BEGIN Source data

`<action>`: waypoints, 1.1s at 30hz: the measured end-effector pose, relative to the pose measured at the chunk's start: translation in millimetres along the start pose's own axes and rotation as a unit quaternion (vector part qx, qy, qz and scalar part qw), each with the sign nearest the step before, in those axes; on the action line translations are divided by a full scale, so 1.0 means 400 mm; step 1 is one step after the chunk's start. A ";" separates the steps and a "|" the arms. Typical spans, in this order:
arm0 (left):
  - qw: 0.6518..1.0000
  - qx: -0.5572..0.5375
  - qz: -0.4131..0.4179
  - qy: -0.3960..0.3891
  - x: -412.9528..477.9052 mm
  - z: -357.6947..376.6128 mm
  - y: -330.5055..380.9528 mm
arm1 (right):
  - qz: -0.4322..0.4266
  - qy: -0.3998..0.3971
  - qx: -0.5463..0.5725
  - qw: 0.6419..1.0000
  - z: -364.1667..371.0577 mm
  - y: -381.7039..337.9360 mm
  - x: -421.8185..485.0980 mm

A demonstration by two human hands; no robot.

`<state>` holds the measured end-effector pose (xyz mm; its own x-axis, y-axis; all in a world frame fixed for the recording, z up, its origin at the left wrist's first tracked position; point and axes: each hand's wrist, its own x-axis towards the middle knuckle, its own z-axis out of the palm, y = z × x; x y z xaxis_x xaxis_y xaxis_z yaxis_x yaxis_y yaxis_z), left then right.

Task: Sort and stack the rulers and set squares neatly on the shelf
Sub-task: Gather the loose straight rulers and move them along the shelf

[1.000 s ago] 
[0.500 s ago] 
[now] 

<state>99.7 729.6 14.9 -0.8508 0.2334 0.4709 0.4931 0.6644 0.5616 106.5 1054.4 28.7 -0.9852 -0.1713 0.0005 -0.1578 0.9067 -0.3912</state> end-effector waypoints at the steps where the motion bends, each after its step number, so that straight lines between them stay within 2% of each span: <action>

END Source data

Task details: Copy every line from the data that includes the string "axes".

Solution for this problem:
`<action>`: waypoints, 1.1s at 30hz: the measured end-effector pose, relative to the pose measured at the chunk's start: translation in millimetres along the start pose's own axes and rotation as a unit quaternion (vector part qx, qy, qz and scalar part qw), each with the sign nearest the step before, in those axes; on the action line translations are divided by a full scale, so 1.0 means 400 mm; step 1 is one step after the chunk's start. A ";" separates the steps and a "|" the arms. Typical spans, in this order:
`<state>` holds the measured end-effector pose (xyz mm; its own x-axis, y-axis; all in a world frame fixed for the recording, z up, its origin at the left wrist's first tracked position; point and axes: each hand's wrist, its own x-axis towards the middle knuckle, its own z-axis out of the palm, y = z × x; x y z xaxis_x xaxis_y xaxis_z yaxis_x yaxis_y yaxis_z), left then right.

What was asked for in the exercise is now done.